SAN DIEGO, CA - (April 15, 1999) Privately-held Structural Bioinformatics Inc. (SBI) today announced the award of a USD $100,000 Phase I Small Business Innovation Research (SBIR) grant from the National Cancer Institute (NCI), a division of the National Institutes of Health in Bethesda, MD, to develop non-peptide small-molecule antagonists targeting the HER2 gene product. The grant, entitled "Small Molecule HER2 Inhibitor Discovery" will enable SBI scientists to apply the Company's proprietary protein modeling and dynamic pharmacophore-based searching of existing and virtual combinatorial libraries to identify and synthesize putative small-molecule HER2 antagonists rapidly.
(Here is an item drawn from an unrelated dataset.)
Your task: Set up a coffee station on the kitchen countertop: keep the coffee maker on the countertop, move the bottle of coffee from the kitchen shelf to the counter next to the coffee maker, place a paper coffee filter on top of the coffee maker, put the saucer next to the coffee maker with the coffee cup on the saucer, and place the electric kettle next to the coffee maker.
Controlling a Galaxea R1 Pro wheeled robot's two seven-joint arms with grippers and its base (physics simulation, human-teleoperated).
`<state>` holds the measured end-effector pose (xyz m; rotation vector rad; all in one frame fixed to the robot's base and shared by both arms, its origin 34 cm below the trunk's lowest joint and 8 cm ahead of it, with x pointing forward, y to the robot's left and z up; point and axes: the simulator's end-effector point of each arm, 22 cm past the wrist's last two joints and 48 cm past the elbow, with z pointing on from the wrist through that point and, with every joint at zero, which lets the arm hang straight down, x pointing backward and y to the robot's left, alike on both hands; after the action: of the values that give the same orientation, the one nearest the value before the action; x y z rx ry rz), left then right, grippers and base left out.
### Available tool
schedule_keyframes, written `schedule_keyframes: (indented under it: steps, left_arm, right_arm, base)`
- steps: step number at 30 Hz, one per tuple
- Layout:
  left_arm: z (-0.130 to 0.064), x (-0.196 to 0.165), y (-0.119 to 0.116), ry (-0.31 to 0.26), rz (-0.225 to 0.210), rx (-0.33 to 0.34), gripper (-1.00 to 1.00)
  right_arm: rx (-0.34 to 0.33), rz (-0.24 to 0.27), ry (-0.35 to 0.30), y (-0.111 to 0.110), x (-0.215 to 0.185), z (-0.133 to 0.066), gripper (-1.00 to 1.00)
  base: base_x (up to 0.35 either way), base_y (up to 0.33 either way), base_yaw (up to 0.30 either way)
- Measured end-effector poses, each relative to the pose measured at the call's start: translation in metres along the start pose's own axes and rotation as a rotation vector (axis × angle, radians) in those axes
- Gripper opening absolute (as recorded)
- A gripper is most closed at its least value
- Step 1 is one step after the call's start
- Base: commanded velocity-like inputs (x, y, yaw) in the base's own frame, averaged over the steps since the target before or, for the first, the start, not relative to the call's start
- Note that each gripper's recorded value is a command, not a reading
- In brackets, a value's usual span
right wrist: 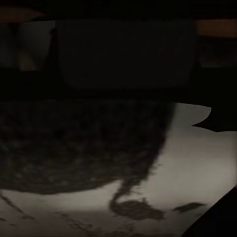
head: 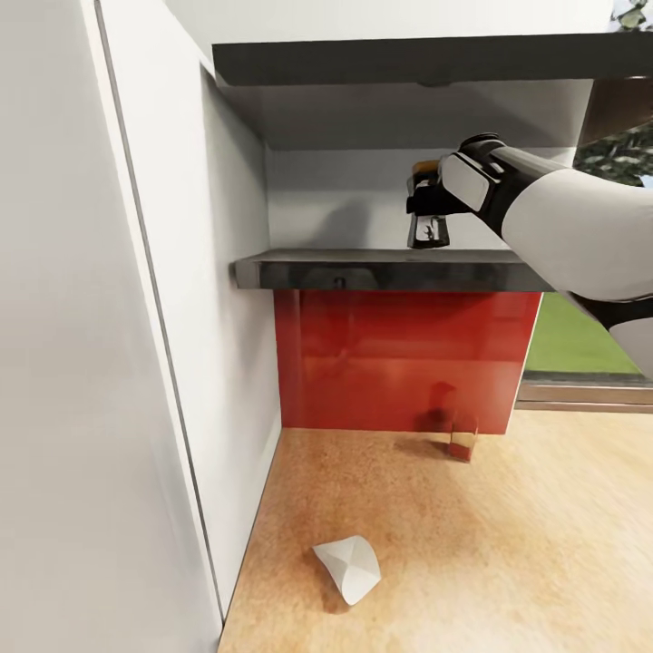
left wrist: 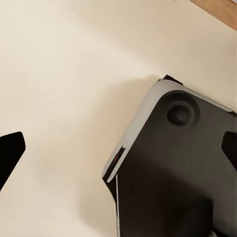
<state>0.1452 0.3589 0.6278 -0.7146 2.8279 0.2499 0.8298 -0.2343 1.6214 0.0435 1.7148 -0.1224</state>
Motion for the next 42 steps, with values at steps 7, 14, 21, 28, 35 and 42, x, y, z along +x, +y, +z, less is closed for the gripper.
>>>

The HER2 gene (also known as "erbB2" or "neu") is amplified and overexpressed in nearly 30% of all human cancers and is associated with poor prognosis, chemoresistance, as well as aggressive and metastatic tumor growth. In 1998, a humanized monoclonal antibody to HER2 received Fast Track Product Status from the U.S. Food and Drug Administration (FDA) and, in 1999, was approved for the treatment of metastatic breast cancer, validating HER2 as an effective target for breast and possibly many other forms of cancer treatment. However, the difficulties associated with the administration of antibodies as therapeutic agents are well-known. Thus, a small-molecule, non-peptide orally-active HER2 antagonist would be a highly desirable therapeutic agent.

"We are very pleased to receive this SBIR grant from the NCI, which was awarded after a rigorous, peer-reviewed competitive selection process, and which addresses such a high-profile, therapeutically-validated protein target," remarked Dr. Seymour Mong, Ph.D., Vice President of Biotechnology of Structural Bioinformatics Inc. "The annual incidence of breast cancer alone in the U.S. is approximately 182,000 patients. We will be very happy indeed if SBI's research in this area makes even a small contribution to the alleviation of this devastating disease."

The goal of this Phase I SBIR grant is to identify a number of non-peptide small-molecule antagonists which target the HER2 gene product, a transmembrane tyrosine kinase protein belonging to the epidermal growth factor receptor family. SBI will use its patented and proprietary algorithms first to model the dynamic surface of the target protein and then to extract 3D-pharmacophore structural information which is used to computationally prescreen large-scale small-molecule compound libraries (both commercial and in-house generated virtual combinatorial libraries) for likely drug activity. A number of these compounds are then purchased or synthesized for biological testing. In previous projects, after a list of computational "hits" has actually been screened in biological assays to determine inhibition constants, the percentage of compounds meeting a pre-established level of antagonistic activity in vitro has ranged between 5 and 20%. SBI has successfully applied this technology to six clinically-important protein targets on behalf of three corporate pharmaceutical collaborators over the course of the last 18 months. In each case, multiple chemical series of antagonists were generated for each target in the viral protease, protein kinase, hormone and apoptosis areas.